Я стоял и слушал, как стихают его шаги… Пока не понял, что они опять становятся все громче и громче. Когда очкарик снова выскочил на площадку, я вздрогнул.

— Лена, — заорал он. — Я книжку забыл! Лена открыла дверь, он исчез в квартире и через минуту вылетел обратно, сжимая под мышкой полиэтиленовый пакет. Сделав два шага, он резко остановился и вскинул взгляд на дверь квартиры Бабко.

Я смотрел ему прямо в лицо, боясь отойти от глазка и выдать свое присутствие.

Лицо очкарика выражало непонимание. Наморщив лоб, он мялся на месте, и я чувствовал, как ему хочется подойти и проверить дверь. Он так и сделал. Подошел, подергал ручку и нажал звонок. Неожиданный резкий звук заставил меня вздрогнуть, а потом я подумал, что у него вполне могут быть ключи — чтобы кормить котенка в отсутствие хозяина, — и мне стало холодно.

— Что там, Костя? — тревожно спросила Лена. Очкарик помотал головой и отошел к ступеням.

— Ничего, показалось. Все, я побежал!

— Больше ничего не забыл? А то я мыться буду.

— Пока!

На этот раз его шаги благополучно стихли внизу, а потом гулко хлопнула подъездная дверь.

Я метнулся на кухню, подождал и, присев на корточки, приник к окну в левом нижнем углу.

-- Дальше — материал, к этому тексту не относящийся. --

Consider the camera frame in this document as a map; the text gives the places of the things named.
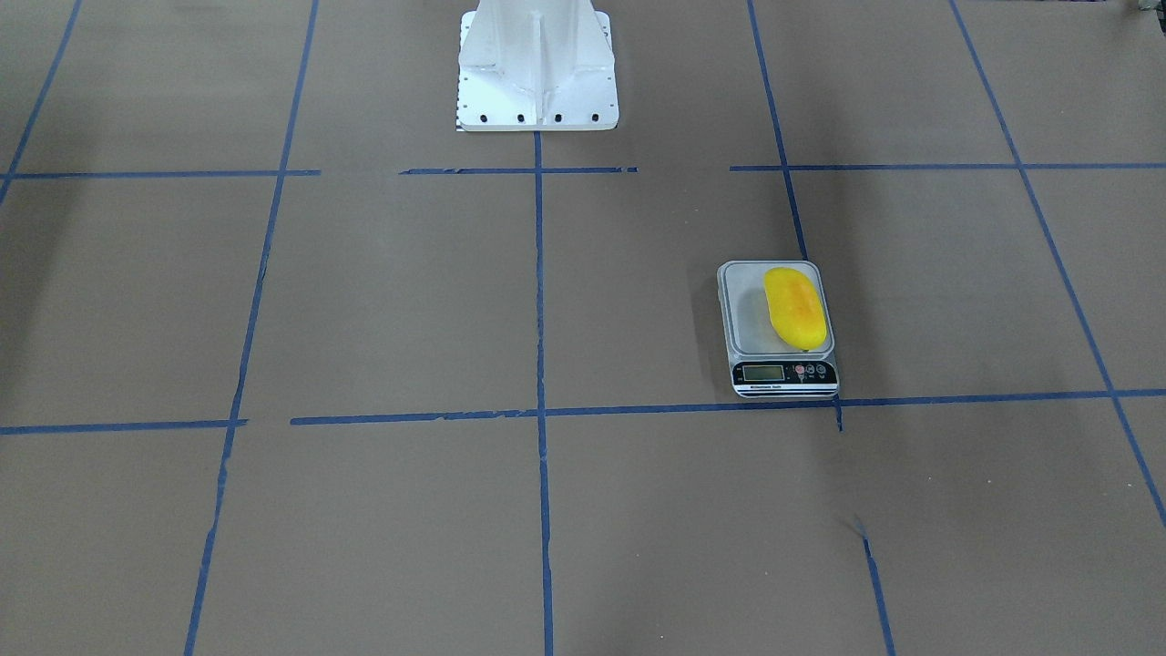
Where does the yellow mango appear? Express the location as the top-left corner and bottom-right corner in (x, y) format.
(763, 267), (829, 352)

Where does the digital kitchen scale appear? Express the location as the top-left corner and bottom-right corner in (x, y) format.
(717, 261), (840, 400)

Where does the white pedestal column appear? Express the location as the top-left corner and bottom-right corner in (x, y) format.
(455, 1), (620, 132)

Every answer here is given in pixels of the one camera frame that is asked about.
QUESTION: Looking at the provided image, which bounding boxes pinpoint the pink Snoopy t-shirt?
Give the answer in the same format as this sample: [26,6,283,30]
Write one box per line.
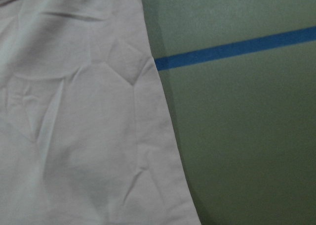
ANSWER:
[0,0,200,225]

Очкарик, скорее всего, успел глянуть на окна — когда я увидел его, он открывал дверь своей иномарки. Перед тем как сесть, он опять обернулся и долго смотрел в мою сторону, но ничего подозрительного не заметил. Я подождал, пока его машина выедет со двора, и вернулся в коридор. Мне очень хотелось верить, что его Лена действительно пошла мыться, а не караулит меня за своей дверью.

Справившись с замком, я подавил в себе желание броситься по лестнице со всех ног и начал тихо спускаться.

Миновав три пролета, я достал сигареты и решительно вытряхнул весь украденный мусор.

На душе у меня было гадко. Я закурил и пошел дальше.

По идее, мне надо было дойти пешком до ближайшей остановки и уехать общественным транспортом. Но я доплелся до серого БМВ и плюхнулся на сиденье, чувствуя себя абсолютно опустошенным.

Мне казалось, я пробыл в квартире не больше двадцати минут, а Марголин спросил:

— Тебя там что, понос пробрал?

— Золотуха.

— Что? — Он включил двигатель. — А-а, понял, остроумный ты наш.

Мы выехали на улицу.

— Что там?

— Ничего.

— Совсем ничего?

— А что там должно быть? «Беломор» в тумбочке валяется. И кошка на кровати дрыхнет.

Об оставленной на полу луже я решил не упоминать.